DSC04867

W niedzielene popołudnie straż pożarna otrzymała zgłoszenie o pożarze w Bukowinie Tatrzańskiej.

 Początkowo myślano, że pali się kotłownia. Po przybyciu na miejsce okazało się, że pożar pojawił się na piętrze budynku. Strażacy walczyli z żywiołem przez kilka godzin. Pracę utrudniało gęste zabudowanie oraz ukształowanie terenu. Początkowo w akcji brały udział cztery jednostki, jednak ostatecznie na miejsce dojeżdżały kolejne.

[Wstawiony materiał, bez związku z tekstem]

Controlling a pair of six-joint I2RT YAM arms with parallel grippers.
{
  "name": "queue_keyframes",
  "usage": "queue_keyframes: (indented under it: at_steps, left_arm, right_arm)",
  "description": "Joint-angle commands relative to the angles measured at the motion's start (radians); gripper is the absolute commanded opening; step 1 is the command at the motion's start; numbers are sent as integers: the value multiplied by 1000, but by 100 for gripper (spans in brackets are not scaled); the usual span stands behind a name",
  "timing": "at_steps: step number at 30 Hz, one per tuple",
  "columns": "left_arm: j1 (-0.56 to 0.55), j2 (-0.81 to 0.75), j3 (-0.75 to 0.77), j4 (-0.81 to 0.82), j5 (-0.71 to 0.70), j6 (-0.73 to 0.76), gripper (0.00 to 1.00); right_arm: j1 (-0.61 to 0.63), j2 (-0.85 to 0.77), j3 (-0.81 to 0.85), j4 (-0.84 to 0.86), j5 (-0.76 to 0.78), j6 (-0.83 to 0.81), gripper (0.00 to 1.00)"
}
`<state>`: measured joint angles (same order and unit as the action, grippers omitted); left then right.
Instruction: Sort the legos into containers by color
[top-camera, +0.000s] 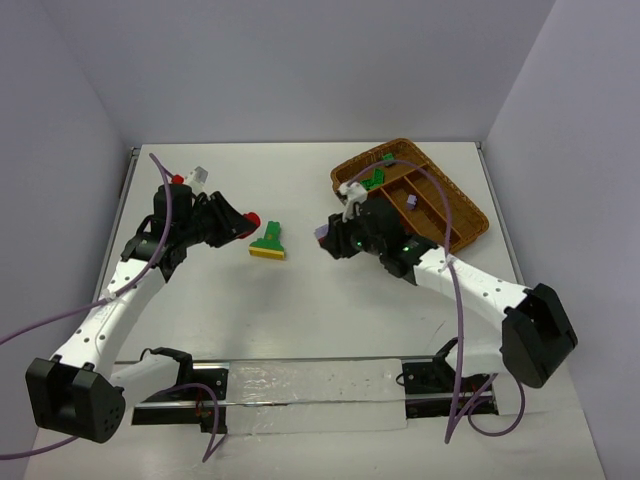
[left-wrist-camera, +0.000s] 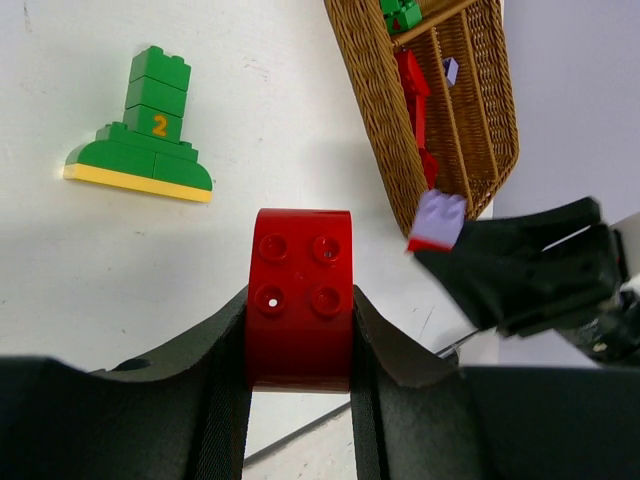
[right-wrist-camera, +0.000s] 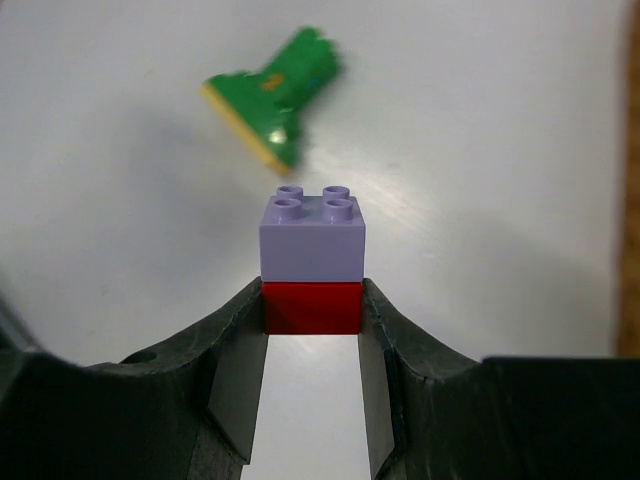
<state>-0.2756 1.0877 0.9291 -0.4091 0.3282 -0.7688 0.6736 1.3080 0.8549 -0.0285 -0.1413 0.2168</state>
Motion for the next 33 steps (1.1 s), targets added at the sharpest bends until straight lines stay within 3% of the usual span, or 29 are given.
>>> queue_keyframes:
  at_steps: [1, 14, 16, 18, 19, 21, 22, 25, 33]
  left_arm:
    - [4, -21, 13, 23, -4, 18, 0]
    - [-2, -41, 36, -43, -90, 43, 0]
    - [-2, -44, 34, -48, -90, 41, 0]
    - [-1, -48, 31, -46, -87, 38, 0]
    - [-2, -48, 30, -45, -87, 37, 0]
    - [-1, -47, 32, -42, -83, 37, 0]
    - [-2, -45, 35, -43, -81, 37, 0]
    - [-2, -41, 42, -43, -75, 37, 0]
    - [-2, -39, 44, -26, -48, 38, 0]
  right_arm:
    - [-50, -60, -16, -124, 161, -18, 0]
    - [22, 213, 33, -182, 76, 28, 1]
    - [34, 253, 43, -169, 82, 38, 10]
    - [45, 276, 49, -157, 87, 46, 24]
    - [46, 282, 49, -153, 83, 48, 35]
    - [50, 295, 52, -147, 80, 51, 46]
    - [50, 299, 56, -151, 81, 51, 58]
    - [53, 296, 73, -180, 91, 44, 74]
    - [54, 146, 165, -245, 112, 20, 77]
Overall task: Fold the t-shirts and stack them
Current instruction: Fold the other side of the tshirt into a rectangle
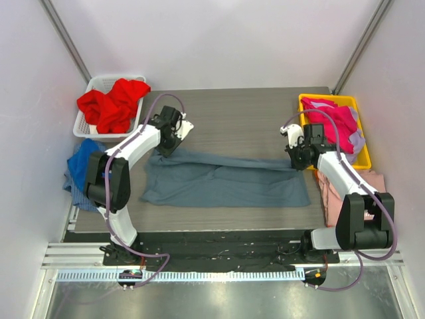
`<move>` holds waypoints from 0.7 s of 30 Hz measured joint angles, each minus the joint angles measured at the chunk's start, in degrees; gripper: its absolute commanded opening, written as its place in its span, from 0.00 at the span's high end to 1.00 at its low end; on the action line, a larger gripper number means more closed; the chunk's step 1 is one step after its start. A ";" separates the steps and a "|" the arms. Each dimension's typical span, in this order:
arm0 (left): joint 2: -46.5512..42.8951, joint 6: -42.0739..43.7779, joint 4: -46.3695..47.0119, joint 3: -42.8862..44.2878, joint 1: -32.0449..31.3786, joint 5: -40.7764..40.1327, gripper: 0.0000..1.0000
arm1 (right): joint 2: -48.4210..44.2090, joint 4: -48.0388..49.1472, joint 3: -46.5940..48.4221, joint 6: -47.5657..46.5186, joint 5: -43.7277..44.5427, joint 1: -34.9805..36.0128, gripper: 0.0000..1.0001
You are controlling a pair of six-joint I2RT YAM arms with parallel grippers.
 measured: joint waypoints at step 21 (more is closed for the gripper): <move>-6.67 -0.11 -2.43 -4.37 -2.78 -0.02 0.99 | 4.70 0.74 -2.47 -1.25 -0.02 0.00 0.95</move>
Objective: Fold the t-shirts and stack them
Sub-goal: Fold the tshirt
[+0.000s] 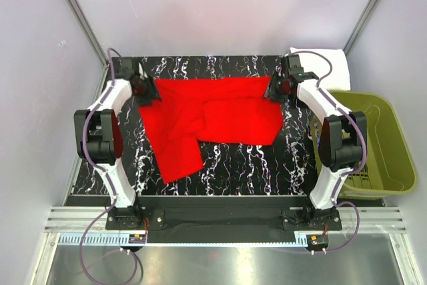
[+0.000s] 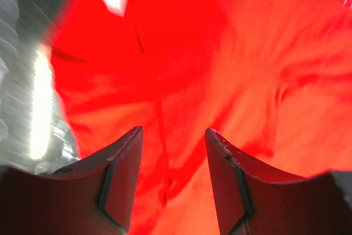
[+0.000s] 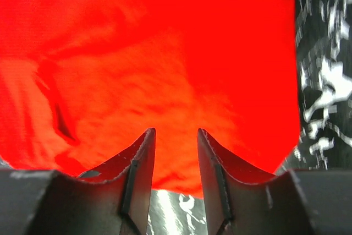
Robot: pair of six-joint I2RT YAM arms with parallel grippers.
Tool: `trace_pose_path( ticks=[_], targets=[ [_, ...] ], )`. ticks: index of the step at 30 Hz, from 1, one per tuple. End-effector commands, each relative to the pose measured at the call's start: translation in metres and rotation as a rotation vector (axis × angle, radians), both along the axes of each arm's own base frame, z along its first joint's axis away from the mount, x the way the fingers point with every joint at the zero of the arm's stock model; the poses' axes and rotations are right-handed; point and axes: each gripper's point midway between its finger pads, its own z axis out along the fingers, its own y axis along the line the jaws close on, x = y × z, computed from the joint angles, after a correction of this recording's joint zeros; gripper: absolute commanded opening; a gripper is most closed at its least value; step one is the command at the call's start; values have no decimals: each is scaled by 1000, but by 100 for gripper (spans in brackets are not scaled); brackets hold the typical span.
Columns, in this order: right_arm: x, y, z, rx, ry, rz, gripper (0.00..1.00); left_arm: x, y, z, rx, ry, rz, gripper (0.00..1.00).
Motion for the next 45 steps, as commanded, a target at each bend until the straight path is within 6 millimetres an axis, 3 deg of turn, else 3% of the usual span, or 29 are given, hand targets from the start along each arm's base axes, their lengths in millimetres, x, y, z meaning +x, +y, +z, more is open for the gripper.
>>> trace_pose_path(
  ticks=[1, 3, 4, 10, 11, 16, 19, 24, 29, 37, 38, 39, 40, 41, 42, 43, 45],
  targets=[
    [-22, -1, -15, 8, 60, -5, 43, -30, -27, -23, -50, 37, -62, 52],
    [-41, -9, -21, -18, 114, -21, 43, -46, -28, -36, -63, 73, -61, 52],
    [-48, -13, -23, -31, 131, -36, 43, -51, -40, -37, -67, 72, -93, 52],
    [-92, -22, -37, -30, 152, -113, 48, -76, -31, -72, -24, 181, -62, 52],
    [-105, -25, -51, -32, 190, -135, 49, -77, -27, -76, 2, 192, -59, 52],
    [-123, -13, -57, -28, 179, -120, 50, -81, 2, -103, 114, 310, -24, 52],
    [-127, 1, -52, -56, 165, -81, 51, -78, 35, -107, 169, 336, 45, 52],
    [-126, -1, -53, -107, 146, -99, 51, -70, 64, -101, 258, 345, 84, 52],
    [-131, 9, -68, -104, 123, -61, 56, -63, 55, -89, 199, 304, 69, 53],
    [-128, 23, -76, -35, 117, -132, 55, -64, 39, -17, 136, 129, 46, 62],
    [-126, 25, -77, -27, 109, -144, 55, -75, 35, -22, 113, 141, 66, 62],
    [-125, 26, -81, -25, 120, -143, 55, -74, 33, -6, 100, 71, 84, 62],
    [-124, 27, -82, -24, 122, -144, 55, -80, 35, -4, 102, 62, 116, 62],
    [-125, 30, -86, -29, 126, -140, 54, -97, 35, -17, 82, 96, 180, 63],
    [-125, 30, -89, -33, 133, -143, 54, -99, 37, -2, 79, 30, 214, 63],
    [-127, 32, -91, -35, 137, -139, 54, -113, 38, -12, 68, 52, 275, 63],
    [-129, 33, -96, -39, 136, -135, 53, -123, 42, -4, 66, 18, 340, 63]
  ],
)
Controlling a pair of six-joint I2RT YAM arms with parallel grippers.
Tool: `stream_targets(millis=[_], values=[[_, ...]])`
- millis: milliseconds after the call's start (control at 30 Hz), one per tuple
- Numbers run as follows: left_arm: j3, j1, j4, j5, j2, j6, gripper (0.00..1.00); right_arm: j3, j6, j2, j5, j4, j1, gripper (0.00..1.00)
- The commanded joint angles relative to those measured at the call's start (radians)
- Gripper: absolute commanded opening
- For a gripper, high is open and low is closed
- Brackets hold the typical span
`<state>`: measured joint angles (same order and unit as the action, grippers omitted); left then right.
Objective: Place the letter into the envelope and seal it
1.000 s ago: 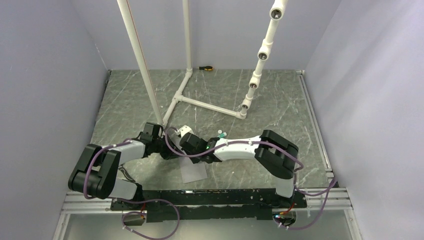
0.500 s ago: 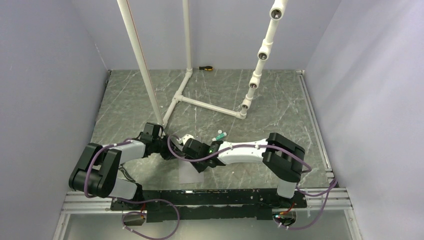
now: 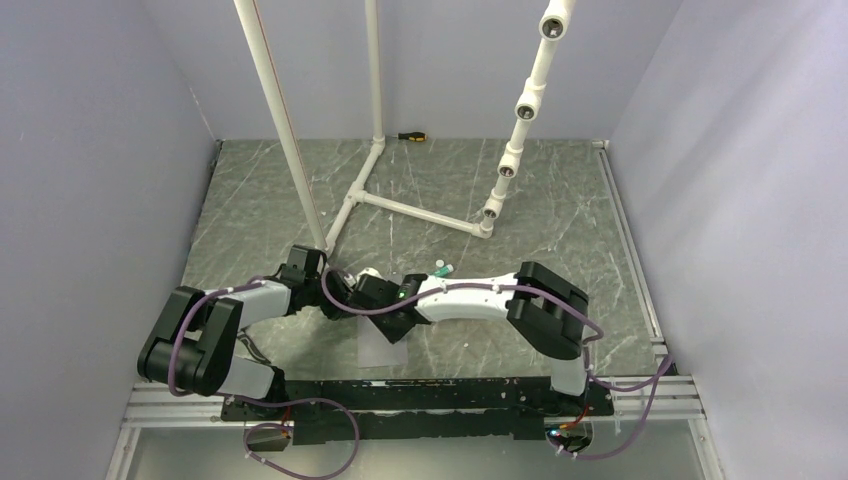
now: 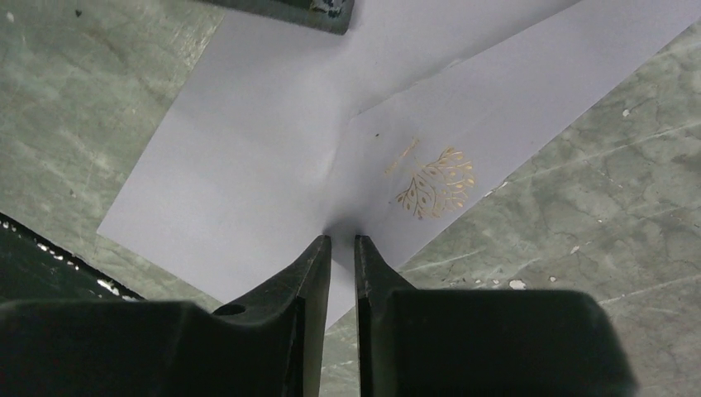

Druhowie rozbierali przykrywające dach budynku gonty, torowali sobie też drogę do wejścia do środka. Pracowali tam .strażacy z Białki Tatrzańskiej, Bukowiny Tatrzańskiej, Brzegów, Czarnej Góry, Jurgowa, Murzasichla, Zębu, Suchego, Gliczarowa Górnego, Leśnicy-Gronia, Zakopanego, Poronina i Kościeliska. Mimo wielu godzin walki z żywiołem w dalszym ciągu trwa dogaszanie. Dzięki szybkiej reakcji zarówno sąsiada, który wezwał pomoc, jak i błyskawicznej akcji strażaków budynek nie spłonął doszczętnie. Mimo to straty są rozległe.